1. Identify the purpose of your brochure
It’s important to know what you want out of your brochure before you begin. Is it to promote a new product or service, generate more sales or simply to raise the profile of your company? You will need to be clear about this before the design process begins. That way, your designer will know how to approach the job in order to deliver the best possible design solution.
2. Get organised
Make a list of all the information you want to include in your brochure. Organise your list in order of priority. This will make it easier when it comes to plotting where your info needs to appear within the brochure.
Decide on a typeface for your headings/sub headings and body text and stick to them. Keep the body text typeface simple but feel free to use something a bit different for the headings if you wish. Nothing too fancy though. All headings should be kept the same size. The same applies to sub headings and body text. Don’t suddenly change your body text from 12pt to 13pt just to fill a bit of awkward space. Keep everything consistent and your brochure will look neat and professional.
4. Make sure it is well written
I can’t stress this enough. Poorly written copy will reflect very badly on your company. If you’re not 100% confident that your writing is up to standard and your budget allows, use a professional copywriter. If money is tight, write the copy yourself and hire a copywriter to fine tune it for you. This will always be money very well spent.
5. Use high quality, appropriate images
Well chosen, professional quality images can set your brochure apart from others. Don’t be tempted to use poor quality images just because they are all you have available. Better to leave them out altogether. These days, you can buy superb, high resolution stock images for around £10-£20 each. http://www.istockphoto.com is a great place to start for this.

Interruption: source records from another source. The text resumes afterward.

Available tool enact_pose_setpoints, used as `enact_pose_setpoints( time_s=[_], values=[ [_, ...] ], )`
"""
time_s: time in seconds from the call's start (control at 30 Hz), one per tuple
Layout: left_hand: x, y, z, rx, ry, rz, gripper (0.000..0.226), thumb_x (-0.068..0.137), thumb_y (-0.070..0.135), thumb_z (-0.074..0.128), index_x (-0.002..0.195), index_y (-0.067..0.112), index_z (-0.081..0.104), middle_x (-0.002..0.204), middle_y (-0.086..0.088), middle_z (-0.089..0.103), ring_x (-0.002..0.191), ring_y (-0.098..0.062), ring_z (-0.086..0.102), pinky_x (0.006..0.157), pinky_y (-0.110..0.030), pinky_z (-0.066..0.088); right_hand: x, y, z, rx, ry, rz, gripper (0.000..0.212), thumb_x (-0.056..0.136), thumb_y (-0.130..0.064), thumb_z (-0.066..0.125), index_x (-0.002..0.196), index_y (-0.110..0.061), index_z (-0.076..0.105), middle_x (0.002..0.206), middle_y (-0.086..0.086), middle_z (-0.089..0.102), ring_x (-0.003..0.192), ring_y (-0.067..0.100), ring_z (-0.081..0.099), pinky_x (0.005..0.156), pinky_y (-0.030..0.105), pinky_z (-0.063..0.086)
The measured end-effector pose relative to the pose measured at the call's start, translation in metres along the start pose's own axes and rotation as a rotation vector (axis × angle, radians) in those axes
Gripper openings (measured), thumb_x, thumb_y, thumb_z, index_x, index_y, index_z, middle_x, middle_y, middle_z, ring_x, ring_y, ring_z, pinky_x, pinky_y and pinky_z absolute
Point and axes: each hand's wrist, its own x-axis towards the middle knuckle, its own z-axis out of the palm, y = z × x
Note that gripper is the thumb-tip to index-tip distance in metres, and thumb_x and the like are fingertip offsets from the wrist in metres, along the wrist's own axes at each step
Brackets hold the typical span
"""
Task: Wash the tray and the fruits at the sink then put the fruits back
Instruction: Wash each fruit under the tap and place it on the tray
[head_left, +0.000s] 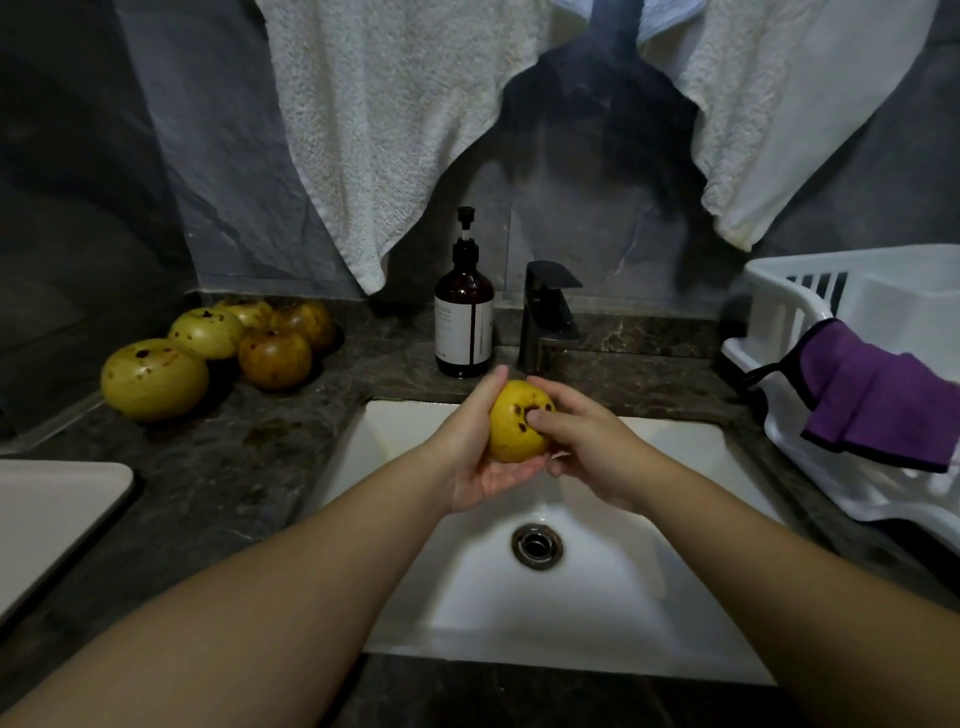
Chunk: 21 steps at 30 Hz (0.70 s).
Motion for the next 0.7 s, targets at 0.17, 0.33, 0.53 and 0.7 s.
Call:
enact_pose_setpoints(
  time_s=[0.17,0.33,0.53,0.7],
  values=[
    [-0.003,0.001,0.005,-0.019,0.015,-0.015,0.081,0.085,0.075,0.065,0.128,0.006,0.068,0.105,-0.024,0.076,0.075,-0.030,0.078,0.055,-0.033,0.063,0.000,-0.001,0.002,0.079,0.045,0.015,0.044,0.091,-0.041,0.073,0.134,-0.040,0.061,0.117,0.010,0.069,0.073,0.019,0.059,0.051,0.025,0.044],
    [-0.003,0.000,0.003,0.078,0.044,-0.018,0.082,0.087,0.078,0.058,0.132,0.009,0.068,0.118,-0.022,0.074,0.083,-0.027,0.076,0.065,-0.031,0.065,-0.001,-0.003,0.006,0.064,0.038,0.042,0.058,0.077,-0.033,0.071,0.134,-0.042,0.060,0.121,0.009,0.066,0.078,0.020,0.064,0.050,0.025,0.048],
    [0.000,0.000,0.004,0.052,0.021,-0.014,0.085,0.085,0.079,0.059,0.131,0.009,0.067,0.116,-0.023,0.075,0.080,-0.027,0.077,0.064,-0.031,0.065,-0.003,-0.006,0.003,0.204,0.060,0.024,0.036,0.094,-0.025,0.070,0.128,-0.035,0.066,0.117,0.010,0.071,0.089,0.025,0.076,0.062,0.033,0.058],
    [0.000,0.002,0.004,0.022,0.018,0.047,0.071,0.089,0.068,0.064,0.131,0.011,0.065,0.107,-0.024,0.076,0.083,-0.032,0.077,0.064,-0.036,0.065,-0.003,-0.012,-0.002,0.150,0.078,-0.004,0.045,0.093,-0.004,0.057,0.127,-0.033,0.065,0.127,0.013,0.063,0.104,0.031,0.067,0.066,0.032,0.057]
  ],
)
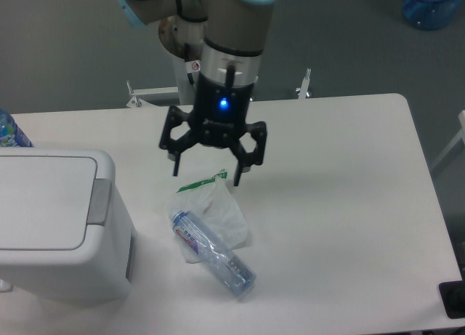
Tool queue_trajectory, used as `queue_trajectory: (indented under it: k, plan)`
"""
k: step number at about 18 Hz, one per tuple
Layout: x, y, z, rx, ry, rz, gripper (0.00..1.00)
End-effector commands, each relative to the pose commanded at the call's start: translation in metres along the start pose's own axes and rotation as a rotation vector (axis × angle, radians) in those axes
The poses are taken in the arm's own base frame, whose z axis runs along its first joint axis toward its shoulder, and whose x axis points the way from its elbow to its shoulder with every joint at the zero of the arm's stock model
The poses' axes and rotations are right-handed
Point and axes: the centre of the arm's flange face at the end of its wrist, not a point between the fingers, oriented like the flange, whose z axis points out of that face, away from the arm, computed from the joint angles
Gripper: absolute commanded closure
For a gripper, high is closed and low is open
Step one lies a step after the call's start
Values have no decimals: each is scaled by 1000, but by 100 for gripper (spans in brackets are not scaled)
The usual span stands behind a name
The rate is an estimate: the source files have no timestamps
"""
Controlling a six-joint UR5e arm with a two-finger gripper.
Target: Open the trash can
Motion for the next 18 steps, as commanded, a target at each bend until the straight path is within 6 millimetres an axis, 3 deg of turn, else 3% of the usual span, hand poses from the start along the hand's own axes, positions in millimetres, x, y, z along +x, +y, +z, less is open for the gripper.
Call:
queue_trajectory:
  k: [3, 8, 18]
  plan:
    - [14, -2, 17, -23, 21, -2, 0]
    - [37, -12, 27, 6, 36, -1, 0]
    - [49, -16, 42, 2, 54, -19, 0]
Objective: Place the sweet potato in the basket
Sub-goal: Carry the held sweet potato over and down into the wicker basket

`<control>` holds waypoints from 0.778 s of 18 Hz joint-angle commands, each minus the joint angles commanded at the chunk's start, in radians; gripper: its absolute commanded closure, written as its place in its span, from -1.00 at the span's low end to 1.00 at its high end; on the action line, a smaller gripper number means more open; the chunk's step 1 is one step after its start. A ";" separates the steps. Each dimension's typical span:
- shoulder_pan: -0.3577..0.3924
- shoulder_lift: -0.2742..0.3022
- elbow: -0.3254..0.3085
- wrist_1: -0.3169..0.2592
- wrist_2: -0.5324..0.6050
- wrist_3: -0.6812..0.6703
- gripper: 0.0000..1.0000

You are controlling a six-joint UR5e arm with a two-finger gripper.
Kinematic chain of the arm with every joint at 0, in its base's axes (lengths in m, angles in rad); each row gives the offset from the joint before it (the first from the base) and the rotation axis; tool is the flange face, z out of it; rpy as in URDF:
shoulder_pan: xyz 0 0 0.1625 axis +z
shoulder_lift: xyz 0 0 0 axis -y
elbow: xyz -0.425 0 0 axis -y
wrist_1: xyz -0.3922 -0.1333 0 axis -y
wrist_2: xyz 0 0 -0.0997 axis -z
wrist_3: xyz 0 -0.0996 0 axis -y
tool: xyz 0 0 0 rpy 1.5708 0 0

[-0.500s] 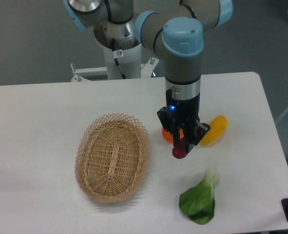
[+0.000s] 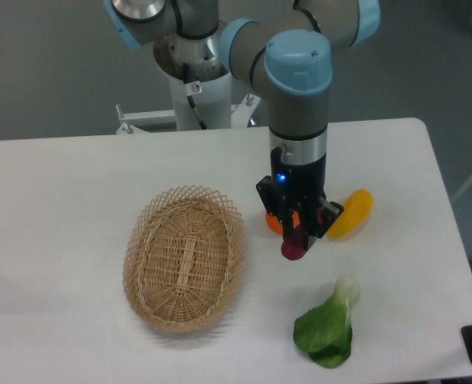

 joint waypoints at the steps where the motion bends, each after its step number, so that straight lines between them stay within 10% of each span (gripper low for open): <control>1: -0.009 0.000 -0.003 0.000 0.000 -0.029 0.18; 14: -0.282 -0.028 -0.166 0.089 0.106 -0.335 0.18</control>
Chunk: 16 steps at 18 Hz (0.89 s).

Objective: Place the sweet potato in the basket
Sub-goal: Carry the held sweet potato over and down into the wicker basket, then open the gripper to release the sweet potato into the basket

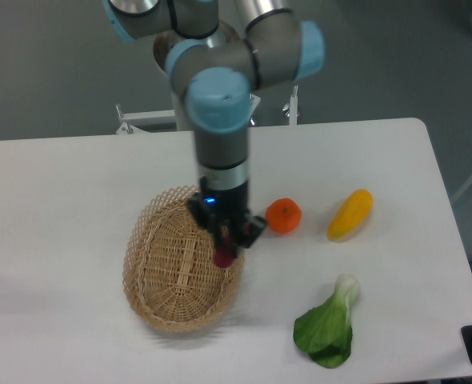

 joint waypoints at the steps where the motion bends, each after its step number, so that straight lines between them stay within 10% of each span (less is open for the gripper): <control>1: -0.026 -0.012 -0.011 0.022 0.020 -0.002 0.18; 12: -0.100 -0.097 -0.035 0.045 0.077 0.015 0.07; 16: -0.098 -0.086 -0.014 0.049 0.080 0.041 -0.49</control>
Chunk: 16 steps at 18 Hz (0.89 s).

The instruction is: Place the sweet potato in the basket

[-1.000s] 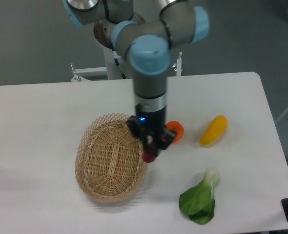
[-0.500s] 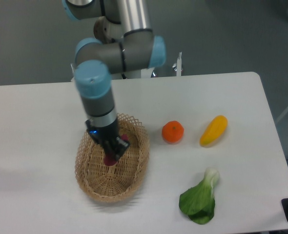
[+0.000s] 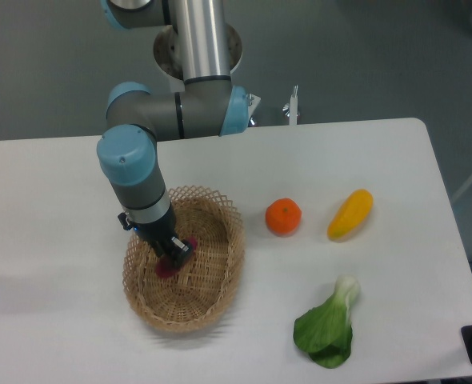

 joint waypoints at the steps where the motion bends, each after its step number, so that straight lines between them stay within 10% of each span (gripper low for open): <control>1: 0.002 0.002 0.014 0.002 0.000 0.002 -0.65; 3: 0.006 0.015 0.044 0.000 0.002 -0.001 -1.00; 16: 0.195 0.120 0.161 -0.011 0.064 -0.206 -1.00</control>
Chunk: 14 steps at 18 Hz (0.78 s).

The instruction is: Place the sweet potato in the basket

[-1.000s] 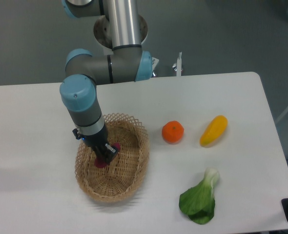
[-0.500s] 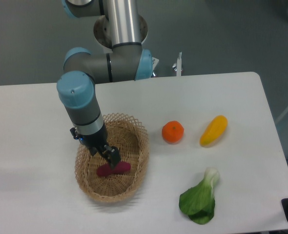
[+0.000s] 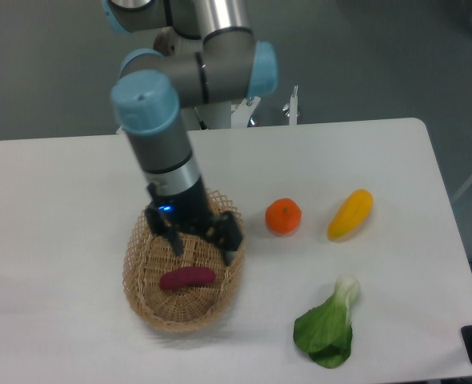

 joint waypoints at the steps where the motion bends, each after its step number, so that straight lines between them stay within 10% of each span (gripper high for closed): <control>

6. Use headlines to draw attention
Don’t assume that people will read your brochure thoroughly and carefully. A lot of busy people will ‘skim’ read your brochure. It’s important to use headings to good effect. This will grab the readers’ attention and hopefully encourage them to read further.
7. Break it up a bit
If it’s necessary to have a large quantity of text within some of your brochure pages, break it up into bite size chunks. You can do this by using borders, lines, shaded boxes etc. A good graphic designer will know of many techniques to make a text heavy page look as attractive as possible.
8. White space
Don’t feel that you have to fill every millimeter of your brochure with text and photo’s. Leave plenty of space. A cramped brochure will look messy and unappealing to the reader. If you think there might be too much content don’t be afraid edit the text down a bit. Alternatively, add more pages to the brochure.
This one goes without saying. However it’s surprising how many people do their own proofreading or rely on their designer to do it for them. If you are on a tight budget, it’s perfectly okay not to hire a proofreader. Just don’t do it yourself. Get somebody else to do it. Better still, ask two or three people to proofread your brochure for you before it goes to print.
10. Print on good quality paper
Have your brochure printed on good quality paper. Don’t feel that you have to spend money on the finest paper on the market. Just make sure that it reflects the quality of your product or service.